The Celtic striker Frank McAvennie is grabbed by the Rangers defender Terry Butcher, with his teammate Chris Woods, during a fracas in the Old Firm derby in 1987: Murray represented all three in court, as well as Rangers' Graham Roberts
The Celtic striker Frank McAvennie is grabbed by the Rangers defender Terry Butcher and goalkeeper Chris Woods during a fracas in the Old Firm derby in 1987: Murray represented all three in court, as well as Rangers' Graham Roberts - Chris Cole/Allsport

But on December 19 the Secretary of State for Scotland rejected the petition. Miller was hanged on December 22 in the grounds of Barlinnie jail.

The case turned Murray into a fervent opponent of the death penalty. Although there was little doubt that Miller was guilty of killing a man, he had not been in trouble with the law before, and his parents were, as Murray put it, “decent hard-working people”. The punishment, he said, “was a punishment of his family... Those poor souls would carry that cross for the rest of their lives.”

Murray was a lifelong Celtic supporter, but was called in to represent players from both Celtic and Rangers after a fracas during a match at Ibrox in October 1987 involving the Celtic striker Frank McAvennie and the Rangers keeper Chris Woods. In the melee that followed, both men were ordered off, joined by Woods’s colleague, Terry Butcher. A third Rangers player, Graeme Roberts, was booked.

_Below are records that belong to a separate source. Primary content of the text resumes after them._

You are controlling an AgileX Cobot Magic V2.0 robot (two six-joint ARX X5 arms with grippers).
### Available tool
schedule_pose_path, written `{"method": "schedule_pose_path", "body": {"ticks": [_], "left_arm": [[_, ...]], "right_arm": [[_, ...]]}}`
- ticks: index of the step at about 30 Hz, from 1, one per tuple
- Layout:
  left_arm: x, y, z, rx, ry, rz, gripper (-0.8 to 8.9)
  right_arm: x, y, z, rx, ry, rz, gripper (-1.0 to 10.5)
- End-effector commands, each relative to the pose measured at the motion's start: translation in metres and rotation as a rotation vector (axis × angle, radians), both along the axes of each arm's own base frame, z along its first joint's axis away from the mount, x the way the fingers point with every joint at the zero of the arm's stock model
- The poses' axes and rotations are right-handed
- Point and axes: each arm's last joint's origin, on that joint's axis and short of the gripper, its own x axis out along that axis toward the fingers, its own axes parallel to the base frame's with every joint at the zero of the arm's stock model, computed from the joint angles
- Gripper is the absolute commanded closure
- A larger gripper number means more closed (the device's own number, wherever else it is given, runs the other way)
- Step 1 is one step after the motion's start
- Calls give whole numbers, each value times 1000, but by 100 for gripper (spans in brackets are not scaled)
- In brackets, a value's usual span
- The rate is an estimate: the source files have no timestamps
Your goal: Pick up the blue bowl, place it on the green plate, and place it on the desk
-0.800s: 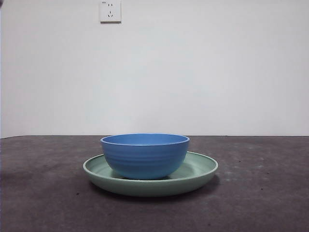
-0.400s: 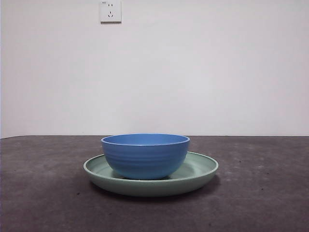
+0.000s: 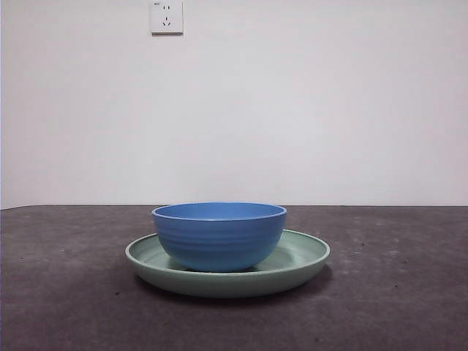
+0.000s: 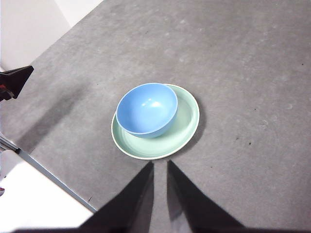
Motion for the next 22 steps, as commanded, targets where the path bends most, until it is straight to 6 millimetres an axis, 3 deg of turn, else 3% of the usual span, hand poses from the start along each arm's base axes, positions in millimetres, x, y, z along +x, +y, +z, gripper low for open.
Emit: {"method": "schedule_pose_path", "body": {"ticks": [1,22], "left_arm": [[0,0,-4,-6,-8,7,795],[-2,0,-20,-32,-27,10,795]], "right_arm": [[0,1,3,1,-16,10,908],[0,1,3,1,-16,10,908]]}}
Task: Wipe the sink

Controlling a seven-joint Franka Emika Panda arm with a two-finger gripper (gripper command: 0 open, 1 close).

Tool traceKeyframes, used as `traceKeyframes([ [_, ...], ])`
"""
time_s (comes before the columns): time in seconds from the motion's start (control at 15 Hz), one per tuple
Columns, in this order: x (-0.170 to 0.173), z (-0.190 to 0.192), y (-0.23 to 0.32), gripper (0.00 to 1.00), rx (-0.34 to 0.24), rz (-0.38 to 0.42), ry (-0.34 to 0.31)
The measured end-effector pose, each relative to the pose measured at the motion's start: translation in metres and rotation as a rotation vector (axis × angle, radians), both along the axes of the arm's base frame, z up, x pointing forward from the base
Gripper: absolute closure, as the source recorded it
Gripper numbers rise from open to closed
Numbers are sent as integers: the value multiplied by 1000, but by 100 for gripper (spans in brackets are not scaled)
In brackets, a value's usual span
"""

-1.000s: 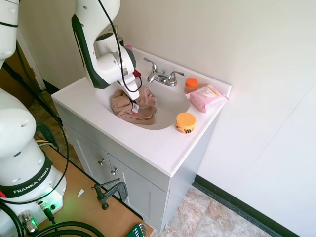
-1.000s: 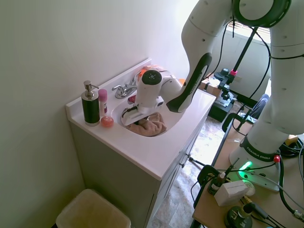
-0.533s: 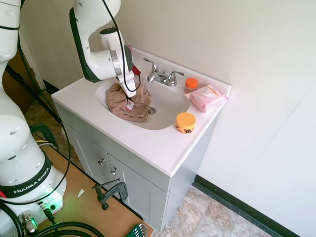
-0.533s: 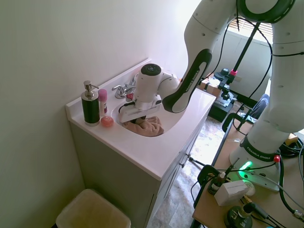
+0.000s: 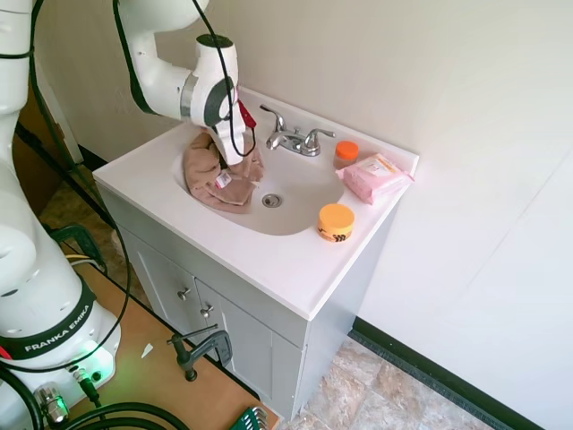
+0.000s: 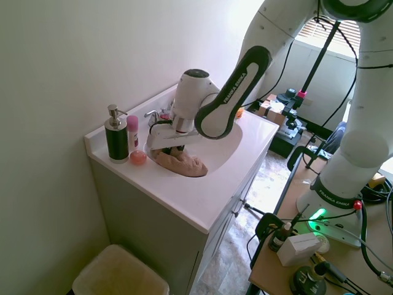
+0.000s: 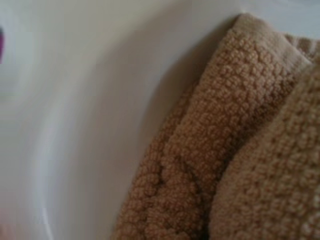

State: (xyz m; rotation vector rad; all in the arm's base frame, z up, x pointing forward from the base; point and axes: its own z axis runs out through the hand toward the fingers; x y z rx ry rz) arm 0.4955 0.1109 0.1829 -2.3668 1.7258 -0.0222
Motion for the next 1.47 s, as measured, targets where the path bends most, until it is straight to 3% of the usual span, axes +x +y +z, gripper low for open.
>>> traceKeyframes([
  [0.27,-21,27,10,100,56,25,-23],
  [0.47,-45,52,31,100,63,105,-64],
  [0.67,-94,66,90,100,33,266,-74],
  [0.8,-120,67,101,100,-3,337,-76],
  [0.93,-128,69,94,100,-36,355,-82],
  [1.2,-138,75,95,100,-45,383,-66],
  [1.27,-142,78,102,0,-46,406,-66],
  [1.47,-150,88,114,0,-53,455,-72],
])
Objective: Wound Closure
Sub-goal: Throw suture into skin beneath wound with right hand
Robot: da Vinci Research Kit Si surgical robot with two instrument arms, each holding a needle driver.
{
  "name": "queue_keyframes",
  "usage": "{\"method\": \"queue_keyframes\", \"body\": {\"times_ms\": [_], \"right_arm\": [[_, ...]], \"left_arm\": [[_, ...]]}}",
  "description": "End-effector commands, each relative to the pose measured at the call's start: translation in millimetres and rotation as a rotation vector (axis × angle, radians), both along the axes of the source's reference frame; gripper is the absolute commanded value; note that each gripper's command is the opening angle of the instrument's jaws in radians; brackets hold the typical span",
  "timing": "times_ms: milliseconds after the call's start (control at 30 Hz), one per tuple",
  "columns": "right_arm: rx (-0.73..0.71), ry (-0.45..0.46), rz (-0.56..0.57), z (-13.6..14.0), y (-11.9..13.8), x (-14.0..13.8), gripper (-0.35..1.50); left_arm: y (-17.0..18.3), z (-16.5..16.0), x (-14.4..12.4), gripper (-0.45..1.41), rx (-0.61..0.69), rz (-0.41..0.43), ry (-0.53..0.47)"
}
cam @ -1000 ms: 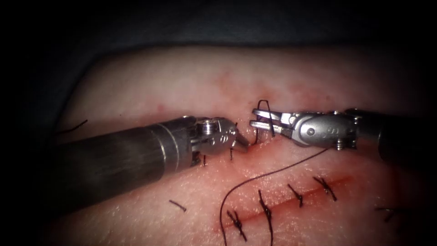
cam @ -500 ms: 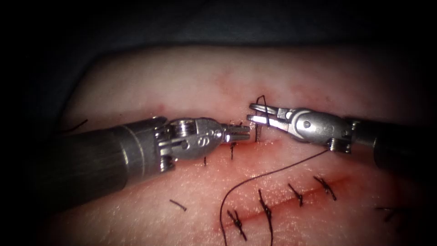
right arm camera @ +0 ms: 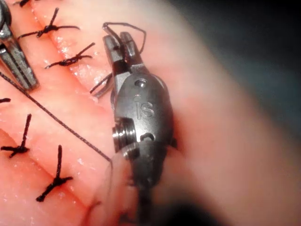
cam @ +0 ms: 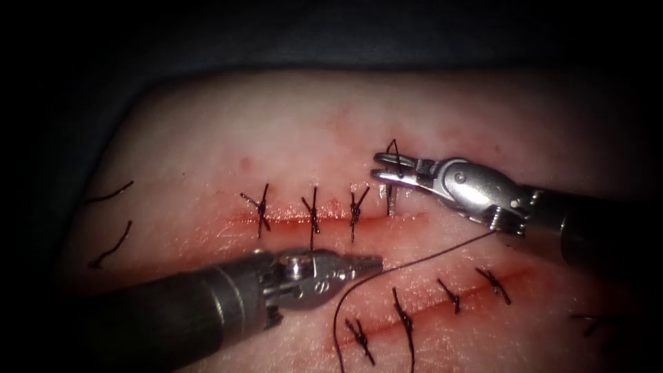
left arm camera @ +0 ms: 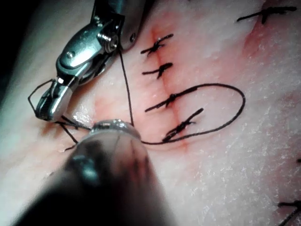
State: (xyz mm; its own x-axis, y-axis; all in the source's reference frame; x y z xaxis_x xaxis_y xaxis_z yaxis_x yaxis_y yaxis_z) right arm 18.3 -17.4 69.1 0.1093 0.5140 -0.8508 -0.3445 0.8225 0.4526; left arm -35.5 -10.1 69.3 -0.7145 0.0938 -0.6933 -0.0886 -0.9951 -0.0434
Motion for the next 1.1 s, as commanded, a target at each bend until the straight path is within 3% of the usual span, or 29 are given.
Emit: {"method": "queue_keyframes", "body": {"times_ms": [33, 333, 667, 1100], "right_arm": [[0.016, 0.001, 0.005, 0.3, 0.7, 1.1, -0.35], [0.184, -0.049, 0.053, 0.6, 1.1, 1.1, -0.35], [0.338, -0.02, 0.06, 0.5, 0.0, 1.3, -0.35], [0.314, 0.005, 0.063, -1.3, -3.6, 1.7, -0.35]], "left_arm": [[0.4, 0.3, -0.7, -0.38, 0.0, 0.006, -0.002], [-1.0, -0.3, -1.4, -0.38, 0.005, 0.024, -0.004], [-1.3, -0.5, -1.9, -0.38, 0.009, 0.032, 0.0], [-1.8, -0.9, -1.5, -0.4, 0.011, 0.042, 0.004]]}}
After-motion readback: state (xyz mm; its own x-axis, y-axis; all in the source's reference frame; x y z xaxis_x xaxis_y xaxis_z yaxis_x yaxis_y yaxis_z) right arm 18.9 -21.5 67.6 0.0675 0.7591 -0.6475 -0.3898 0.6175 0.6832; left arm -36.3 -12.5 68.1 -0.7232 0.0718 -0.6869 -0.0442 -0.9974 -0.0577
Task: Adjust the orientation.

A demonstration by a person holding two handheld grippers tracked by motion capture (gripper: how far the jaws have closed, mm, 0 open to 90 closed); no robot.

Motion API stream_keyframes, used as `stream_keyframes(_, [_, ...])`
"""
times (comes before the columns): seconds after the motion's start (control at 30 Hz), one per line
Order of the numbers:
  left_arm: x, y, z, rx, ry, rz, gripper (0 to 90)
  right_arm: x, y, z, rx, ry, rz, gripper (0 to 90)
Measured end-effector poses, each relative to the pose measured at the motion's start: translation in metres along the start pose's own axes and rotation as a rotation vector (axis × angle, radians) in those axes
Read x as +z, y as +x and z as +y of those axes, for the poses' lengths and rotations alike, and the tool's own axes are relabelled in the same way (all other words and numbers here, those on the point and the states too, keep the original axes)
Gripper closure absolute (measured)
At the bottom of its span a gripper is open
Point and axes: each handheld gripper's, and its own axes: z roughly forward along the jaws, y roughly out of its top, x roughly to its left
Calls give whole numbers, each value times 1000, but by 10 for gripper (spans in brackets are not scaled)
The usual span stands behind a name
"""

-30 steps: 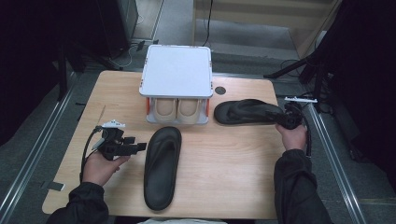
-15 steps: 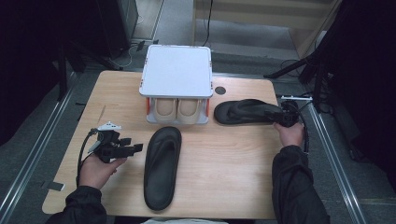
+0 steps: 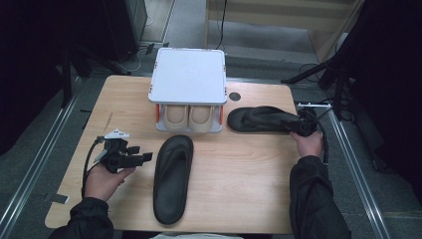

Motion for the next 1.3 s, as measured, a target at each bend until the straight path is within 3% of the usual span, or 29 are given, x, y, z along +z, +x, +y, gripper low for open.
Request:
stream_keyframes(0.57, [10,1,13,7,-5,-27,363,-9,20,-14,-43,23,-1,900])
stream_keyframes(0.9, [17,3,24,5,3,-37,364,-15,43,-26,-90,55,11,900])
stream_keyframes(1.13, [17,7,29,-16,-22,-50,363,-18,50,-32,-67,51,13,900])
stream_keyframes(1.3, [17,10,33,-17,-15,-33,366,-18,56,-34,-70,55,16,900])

There the matter might have ended. But Glasgow’s procurator fiscal decided to intervene and the four players were charged with breaches of the peace. Fourteen days after the game, McAvennie’s agent called Murray and asked him to represent the Celtic player – and, simultaneously, a lawyer acting for Rangers turned up on Murray’s doorstep wanting him to represent the Rangers boys. The trial lasted several days amid huge publicity. McAvennie was cleared; Roberts was found not proven, and Butcher and Woods were both found guilty and fined.

Murray, who feared sectarian repercussions, felt that the trial was a “terrible error of judgment”. While it did not lead to the unrest Murray feared, he discovered that rival Glasgow solicitors had tried to persuade the Rangers board to stop hiring Murray because he was a Catholic: “I regarded it as an enormous tribute to the integrity of the board that they treated these offers with the contempt they deserved.”

Murray was a gifted anecdotalist with a theatrical streak, which served him well when he was appointed the Law Society of Scotland’s first media spokesman. After his retirement in 2003 he became a popular after-dinner speaker. As a Burns scholar he travelled extensively to deliver The Immortal Memory at Burns Night suppers and became dean of the Guild of Burns Speakers in 2019.

In 1957 Len Murray married Elizabeth Wilson. She died in 2005 and he is survived by two sons. Another son died in 2020.